Have you heard the one about the unemployed guy from Exeter who finally landed his dream job in Plymouth?
He couldn't afford the petrol to get there!
It's not very funny is it? And the real trouble is, it's not even a joke.
For thousands of people living in the rural Westcountry there is no realistic alternative to travelling by car, whether it be to go to the shops, to visit the doctor or simply to get into work.
Rocketing fuel prices have quite simply been crippling for both family budgets and for the running costs of nearly all Westcountry businesses. If you have any doubt ask any one of the region's excellent hauliers.
So everyone living in the West will welcome news that beleaguered Chancellor George Osbourne is facing increased pressure this week not just to freeze tax on fuel – but to cut it.

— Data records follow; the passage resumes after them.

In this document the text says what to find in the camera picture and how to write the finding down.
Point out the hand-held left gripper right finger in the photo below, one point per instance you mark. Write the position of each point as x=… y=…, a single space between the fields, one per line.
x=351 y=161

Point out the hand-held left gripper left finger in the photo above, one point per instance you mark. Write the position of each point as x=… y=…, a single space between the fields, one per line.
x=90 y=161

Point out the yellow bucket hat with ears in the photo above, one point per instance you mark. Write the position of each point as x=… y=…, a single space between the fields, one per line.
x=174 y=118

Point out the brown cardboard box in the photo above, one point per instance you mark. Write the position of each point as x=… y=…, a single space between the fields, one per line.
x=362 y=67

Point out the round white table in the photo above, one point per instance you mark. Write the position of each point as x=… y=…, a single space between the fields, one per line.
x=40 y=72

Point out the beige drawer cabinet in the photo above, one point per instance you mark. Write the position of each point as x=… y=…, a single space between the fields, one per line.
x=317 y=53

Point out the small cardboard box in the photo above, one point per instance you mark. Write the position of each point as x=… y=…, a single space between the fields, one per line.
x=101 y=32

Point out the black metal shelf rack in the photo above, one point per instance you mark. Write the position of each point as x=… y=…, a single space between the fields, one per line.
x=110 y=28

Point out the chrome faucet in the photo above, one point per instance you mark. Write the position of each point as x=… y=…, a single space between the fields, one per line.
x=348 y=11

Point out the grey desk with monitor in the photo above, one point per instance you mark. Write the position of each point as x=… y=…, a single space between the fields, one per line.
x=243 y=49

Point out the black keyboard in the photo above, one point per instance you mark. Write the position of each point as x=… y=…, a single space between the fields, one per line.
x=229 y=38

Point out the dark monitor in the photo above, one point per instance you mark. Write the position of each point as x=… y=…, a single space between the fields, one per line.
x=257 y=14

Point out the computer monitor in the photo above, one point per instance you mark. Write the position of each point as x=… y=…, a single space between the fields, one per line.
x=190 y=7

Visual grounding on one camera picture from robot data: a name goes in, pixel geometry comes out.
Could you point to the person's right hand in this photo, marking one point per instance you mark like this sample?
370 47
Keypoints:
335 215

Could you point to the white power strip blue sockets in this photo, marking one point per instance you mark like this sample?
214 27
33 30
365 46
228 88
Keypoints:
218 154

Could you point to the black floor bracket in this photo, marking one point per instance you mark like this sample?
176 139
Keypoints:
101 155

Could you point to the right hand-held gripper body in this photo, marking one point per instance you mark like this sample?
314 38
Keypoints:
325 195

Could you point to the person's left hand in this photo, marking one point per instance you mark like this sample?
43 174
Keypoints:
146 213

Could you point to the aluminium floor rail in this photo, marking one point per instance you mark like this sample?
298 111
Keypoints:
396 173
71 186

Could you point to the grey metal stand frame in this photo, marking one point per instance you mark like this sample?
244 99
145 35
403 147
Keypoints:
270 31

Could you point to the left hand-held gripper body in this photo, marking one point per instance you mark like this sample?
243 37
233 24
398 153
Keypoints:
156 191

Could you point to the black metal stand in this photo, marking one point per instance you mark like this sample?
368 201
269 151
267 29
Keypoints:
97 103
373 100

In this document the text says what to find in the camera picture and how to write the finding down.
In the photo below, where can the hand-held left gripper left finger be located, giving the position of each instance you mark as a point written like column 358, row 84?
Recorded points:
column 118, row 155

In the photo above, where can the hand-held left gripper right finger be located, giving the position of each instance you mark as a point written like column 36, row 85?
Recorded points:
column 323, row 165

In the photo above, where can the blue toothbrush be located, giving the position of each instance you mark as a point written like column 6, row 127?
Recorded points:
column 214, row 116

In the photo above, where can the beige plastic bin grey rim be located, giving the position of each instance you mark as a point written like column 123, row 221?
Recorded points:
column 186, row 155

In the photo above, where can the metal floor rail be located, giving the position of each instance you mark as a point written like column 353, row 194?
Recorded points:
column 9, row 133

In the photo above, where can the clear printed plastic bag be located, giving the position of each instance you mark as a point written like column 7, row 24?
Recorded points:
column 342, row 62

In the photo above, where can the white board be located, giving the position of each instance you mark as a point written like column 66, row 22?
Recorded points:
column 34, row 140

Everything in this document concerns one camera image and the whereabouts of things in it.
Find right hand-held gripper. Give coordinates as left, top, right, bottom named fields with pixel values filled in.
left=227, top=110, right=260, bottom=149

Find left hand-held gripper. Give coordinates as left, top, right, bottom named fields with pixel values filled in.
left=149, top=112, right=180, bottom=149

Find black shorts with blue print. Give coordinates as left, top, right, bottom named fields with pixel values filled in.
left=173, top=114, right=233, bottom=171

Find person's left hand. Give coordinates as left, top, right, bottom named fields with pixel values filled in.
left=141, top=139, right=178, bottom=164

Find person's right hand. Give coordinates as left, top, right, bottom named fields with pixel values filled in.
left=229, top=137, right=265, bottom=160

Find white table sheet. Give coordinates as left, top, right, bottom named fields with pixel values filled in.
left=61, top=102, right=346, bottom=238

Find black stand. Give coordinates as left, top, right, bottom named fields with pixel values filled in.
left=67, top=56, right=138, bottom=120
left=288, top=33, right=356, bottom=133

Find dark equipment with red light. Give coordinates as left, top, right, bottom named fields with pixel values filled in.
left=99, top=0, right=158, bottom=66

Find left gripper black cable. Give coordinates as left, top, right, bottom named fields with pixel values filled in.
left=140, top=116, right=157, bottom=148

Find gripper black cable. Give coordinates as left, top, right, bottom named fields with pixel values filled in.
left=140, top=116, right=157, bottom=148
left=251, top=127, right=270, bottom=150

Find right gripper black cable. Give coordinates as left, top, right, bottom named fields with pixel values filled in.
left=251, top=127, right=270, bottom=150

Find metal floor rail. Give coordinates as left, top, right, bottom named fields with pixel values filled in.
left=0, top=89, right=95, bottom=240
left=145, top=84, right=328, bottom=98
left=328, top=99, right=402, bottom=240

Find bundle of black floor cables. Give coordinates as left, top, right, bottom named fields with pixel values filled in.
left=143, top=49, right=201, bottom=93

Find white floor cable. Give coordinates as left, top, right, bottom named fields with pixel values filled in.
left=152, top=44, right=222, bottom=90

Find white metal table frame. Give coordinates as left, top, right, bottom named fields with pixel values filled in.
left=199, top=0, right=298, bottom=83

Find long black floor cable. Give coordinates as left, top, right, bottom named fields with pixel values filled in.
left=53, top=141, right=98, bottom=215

This will pressure that will strike a chord with virtually everyone who has had to fill up the car in the past few days. Prices have gone from eye-watering to outrageous.
Petrol and diesel costs in particular are now having a significantly detrimental impact on the rural economy and the quality of life of many people in rural areas.
This week Conservative MPs will table a Commons motion urging the Chancellor to cancel a 3p-a-litre rise in fuel duty planned for September.
Families have already suffered from a 6p rise in fuel prices since the start of the year, and the Chancellor has been warned action to bring tax on diesel and petrol under control is now more important than raising the income tax threshold.
Neil Parish, Conservative MP for Tiverton and Honiton, also wants ministers to introduce a fuel discount for drivers in rural areas.
This is a move that has already been considered at Government level for some of the country's most outlying rural areas.
For many of us living in far-flung Devon and Cornwall, some form of relief in the cost of fuel can't come soon enough.
The AA has revealed that the average cost of petrol in the UK is 138.32p a litre. For those still thinking in gallons, that's more than £6 a gallon. Diesel's averaging 145.10p a litre.
Many MP's have already called for a investigation into the way fuel prices are manipulated, but the time has come for whole new look into fuel pricing. It is the Government tax levels that decide the final price we all pay – so it is within its remit to dramatically change that. In the United States motorists pay the equivalent of under 60p a litre for vehicle fuel.
The argument that high tax on fuel encouraged drivers to cut down on car usage – and, therefore, reduced greenhouse gas emissions – is no longer good enough to justify the tax level. Few drive more than they need to.
Also it must be of marginal benefit to the nation to be collecting all this tax when fuel prices are crippling the economy.